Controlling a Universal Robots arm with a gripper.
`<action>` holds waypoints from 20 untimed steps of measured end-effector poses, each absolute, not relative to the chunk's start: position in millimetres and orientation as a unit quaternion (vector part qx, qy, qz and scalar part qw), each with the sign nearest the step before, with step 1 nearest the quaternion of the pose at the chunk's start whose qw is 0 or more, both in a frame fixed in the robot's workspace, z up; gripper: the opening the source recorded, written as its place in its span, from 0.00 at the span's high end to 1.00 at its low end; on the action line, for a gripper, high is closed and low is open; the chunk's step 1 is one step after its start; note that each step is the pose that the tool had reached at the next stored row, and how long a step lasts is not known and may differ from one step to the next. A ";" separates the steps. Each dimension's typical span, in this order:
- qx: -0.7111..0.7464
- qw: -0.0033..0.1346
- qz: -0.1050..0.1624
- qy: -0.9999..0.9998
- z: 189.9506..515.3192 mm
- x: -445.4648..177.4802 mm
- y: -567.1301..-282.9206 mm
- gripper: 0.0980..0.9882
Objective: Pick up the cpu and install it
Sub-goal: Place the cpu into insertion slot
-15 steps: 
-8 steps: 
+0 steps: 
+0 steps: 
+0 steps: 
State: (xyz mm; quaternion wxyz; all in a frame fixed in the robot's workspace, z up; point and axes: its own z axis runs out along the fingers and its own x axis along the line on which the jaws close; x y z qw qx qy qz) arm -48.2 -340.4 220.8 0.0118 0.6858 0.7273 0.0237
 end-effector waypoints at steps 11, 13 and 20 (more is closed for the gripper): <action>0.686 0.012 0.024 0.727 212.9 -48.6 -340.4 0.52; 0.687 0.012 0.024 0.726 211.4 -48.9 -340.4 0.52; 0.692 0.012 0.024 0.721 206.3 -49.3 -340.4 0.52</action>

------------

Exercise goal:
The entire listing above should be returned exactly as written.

Solution:
Controlling a Universal Robots arm with a gripper.
`<action>` holds waypoints from 20 untimed steps of measured end-effector poses, each absolute, not relative to the chunk's start: position in millimetres and orientation as a unit quaternion (vector part qx, qy, qz and scalar part qw), each with the sign nearest the step before, with step 1 nearest the quaternion of the pose at the chunk's start whose qw is 0 or more, both in a frame fixed in the robot's workspace, z up; gripper: the opening the source recorded, written as its place in its span, from 0.00 at the span's high end to 1.00 at its low end; on the action line, for a gripper, high is closed and low is open; the chunk's step 1 is one step after its start; note that each step is the pose that the tool had reached at the next stored row, and how long a step lasts is not known and may differ from one step to the next. A ";" separates the steps. Each dimension's typical span, in this order:
- qx: -0.7111..0.7464
- qw: -0.0033..0.1346
- qz: -0.1050..0.1624
- qy: -0.9999..0.9998
- z: 189.9506..515.3192 mm
- x: -445.4648..177.4802 mm
- y: -567.1301..-282.9206 mm
- gripper: 0.0980..0.9882
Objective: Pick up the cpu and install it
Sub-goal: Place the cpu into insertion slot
-15 steps: 
-8 steps: 
+0 steps: 
+0 steps: 
+0 steps: 
State: (xyz mm; quaternion wxyz; all in a frame fixed in the robot's workspace, z up; point and axes: its own z axis runs out along the fingers and its own x axis along the line on which the jaws close; x y z qw qx qy qz) arm -48.2 -340.4 220.8 0.0118 0.6858 0.7273 0.0237
 end-effector waypoints at steps 11, 13 and 20 (more is closed for the gripper): <action>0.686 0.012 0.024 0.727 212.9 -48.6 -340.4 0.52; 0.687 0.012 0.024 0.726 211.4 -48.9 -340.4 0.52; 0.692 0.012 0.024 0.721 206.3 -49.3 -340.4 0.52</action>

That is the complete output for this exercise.